Each line from the line that includes "Point out the black left" through the end of the material below must be transcribed exactly, with no other lines.
==================================================
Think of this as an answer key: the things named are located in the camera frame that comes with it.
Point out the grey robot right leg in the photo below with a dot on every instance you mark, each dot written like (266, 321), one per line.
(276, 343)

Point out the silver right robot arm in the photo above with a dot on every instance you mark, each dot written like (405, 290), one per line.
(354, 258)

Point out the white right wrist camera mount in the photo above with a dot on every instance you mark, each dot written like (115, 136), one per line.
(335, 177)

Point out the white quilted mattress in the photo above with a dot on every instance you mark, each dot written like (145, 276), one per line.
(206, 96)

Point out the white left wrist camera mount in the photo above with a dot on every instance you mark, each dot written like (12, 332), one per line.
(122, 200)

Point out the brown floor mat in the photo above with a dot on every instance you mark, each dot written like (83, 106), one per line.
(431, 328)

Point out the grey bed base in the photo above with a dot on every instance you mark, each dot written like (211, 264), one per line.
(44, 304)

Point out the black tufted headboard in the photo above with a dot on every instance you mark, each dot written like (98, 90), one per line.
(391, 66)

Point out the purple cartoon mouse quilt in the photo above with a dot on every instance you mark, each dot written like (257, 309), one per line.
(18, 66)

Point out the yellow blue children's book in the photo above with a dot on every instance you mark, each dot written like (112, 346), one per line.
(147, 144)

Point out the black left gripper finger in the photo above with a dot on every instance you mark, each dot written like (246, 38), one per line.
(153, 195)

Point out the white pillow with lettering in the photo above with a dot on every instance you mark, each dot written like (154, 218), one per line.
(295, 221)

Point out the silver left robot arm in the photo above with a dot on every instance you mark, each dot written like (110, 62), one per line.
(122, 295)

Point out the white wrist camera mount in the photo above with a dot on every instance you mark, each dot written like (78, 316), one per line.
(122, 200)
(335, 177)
==================================================
__ANSWER SECTION__:
Point out the black left gripper finger in the photo above with a dot on every instance you mark, each dot written like (246, 38), one per line.
(153, 195)

Point out the white pillow with lettering in the photo above with a dot on every instance you mark, each dot written like (154, 218), one per line.
(295, 221)

Point out the silver left robot arm in the photo above with a dot on every instance you mark, each dot written like (110, 62), one per line.
(122, 295)

Point out the white wrist camera mount in the photo above with a dot on every instance you mark, each dot written like (78, 316), one per line.
(122, 200)
(335, 177)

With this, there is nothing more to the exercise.